Diante do aumento dos registros, a Secretaria de Estado da Saúde mantém a recomendação da dose zero da vacina tríplice viral para bebês de três municípios paulistas.
Quem deve tomar a dose zero contra o sarampo?
Bebês com idade entre 6 meses e 11 meses e 29 dias, moradores de São Paulo, Guarulhos e São Bernardo do Campo, devem receber a dose zero.
A medida oferece proteção antecipada diante do atual cenário epidemiológico. A aplicação também pode ocorrer durante ações de bloqueio vacinal, quando uma criança dessa faixa etária teve contato com um caso suspeito ou confirmado.
No entanto, a dose zero não substitui as vacinas previstas no calendário infantil. Após a aplicação, a criança deve tomar a primeira dose da tríplice viral aos 12 meses.
A segunda dose ocorre aos 15 meses, de preferência com a vacina tetraviral, que protege contra sarampo, caxumba, rubéola e catapora.
Crianças e adultos devem atualizar a vacinação
A Secretaria da Saúde também orienta adolescentes e adultos a verificarem a caderneta de vacinação. Quem não recebeu as doses indicadas deve procurar uma unidade de saúde.

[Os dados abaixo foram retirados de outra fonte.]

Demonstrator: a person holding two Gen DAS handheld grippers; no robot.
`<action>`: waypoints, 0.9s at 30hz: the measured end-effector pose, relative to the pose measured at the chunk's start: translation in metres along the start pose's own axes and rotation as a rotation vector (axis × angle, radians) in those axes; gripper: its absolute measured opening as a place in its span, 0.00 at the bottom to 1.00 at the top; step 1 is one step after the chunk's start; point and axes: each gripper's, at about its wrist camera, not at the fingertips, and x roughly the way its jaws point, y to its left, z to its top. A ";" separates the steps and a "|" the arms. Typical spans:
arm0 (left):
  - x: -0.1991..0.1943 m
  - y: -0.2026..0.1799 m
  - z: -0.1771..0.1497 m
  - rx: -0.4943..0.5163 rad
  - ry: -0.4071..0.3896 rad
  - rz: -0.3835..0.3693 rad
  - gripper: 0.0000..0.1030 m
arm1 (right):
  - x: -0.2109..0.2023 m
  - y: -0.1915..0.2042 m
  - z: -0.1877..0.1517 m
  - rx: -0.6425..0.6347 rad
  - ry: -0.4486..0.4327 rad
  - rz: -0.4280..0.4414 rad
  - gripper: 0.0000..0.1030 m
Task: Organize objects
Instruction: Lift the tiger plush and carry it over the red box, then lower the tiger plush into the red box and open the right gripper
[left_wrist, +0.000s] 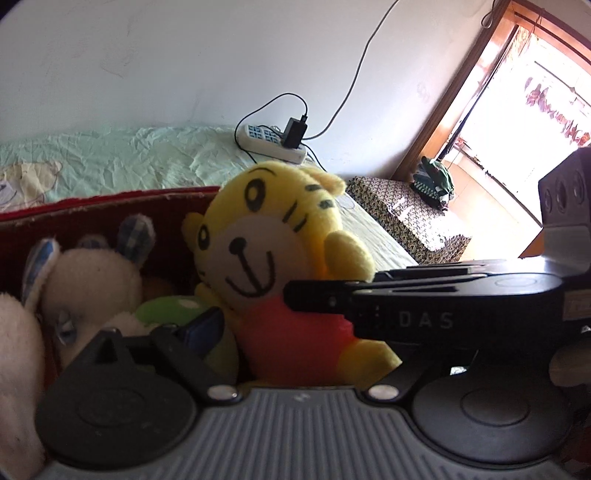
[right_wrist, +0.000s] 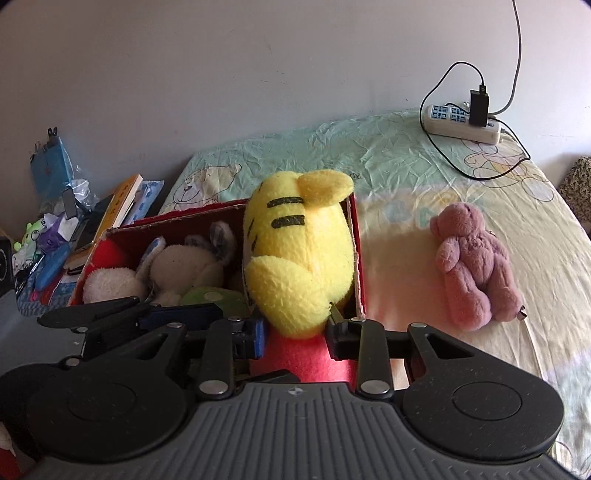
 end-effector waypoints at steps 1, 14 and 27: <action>0.000 -0.003 -0.001 0.011 0.003 0.010 0.91 | -0.003 -0.002 0.000 0.010 -0.002 0.010 0.38; 0.010 -0.015 0.008 0.041 0.053 0.075 0.90 | -0.018 -0.019 -0.005 0.122 -0.068 0.096 0.24; 0.017 -0.030 0.015 -0.006 0.071 0.192 0.90 | -0.029 -0.041 -0.006 0.169 -0.053 0.186 0.31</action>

Crianças e jovens de 5 a 29 anos precisam comprovar duas doses da tríplice viral, com intervalo mínimo de 30 dias. Pessoas de 30 a 59 anos devem ter pelo menos uma dose.
Já os trabalhadores da saúde precisam comprovar duas doses, independentemente da idade, devido ao maior risco de contato com pessoas infectadas.
Por que o sarampo preocupa as autoridades?
O sarampo é uma doença altamente transmissível. O vírus pode permanecer suspenso no ar após a passagem de uma pessoa contaminada, aumentando o risco de transmissão em ambientes fechados.
Entre os sintomas estão febre, tosse, coriza, irritação nos olhos e manchas avermelhadas pelo corpo. Casos suspeitos precisam de acompanhamento médico para reduzir o risco de transmissão e possíveis complicações.
Segundo especialistas, casos importados ainda podem ocorrer por causa dos surtos registrados em outros países das Américas. Por isso, a vacinação e a identificação rápida dos pacientes ajudam a impedir uma nova circulação contínua do vírus.
A Secretaria de Saúde reforça que a vacina continua sendo a forma mais segura de prevenção. Informações sobre doses, segurança e eventos adversos também estão disponíveis no portal Vacina 100 Dúvidas, mantido pelo Governo de São Paulo.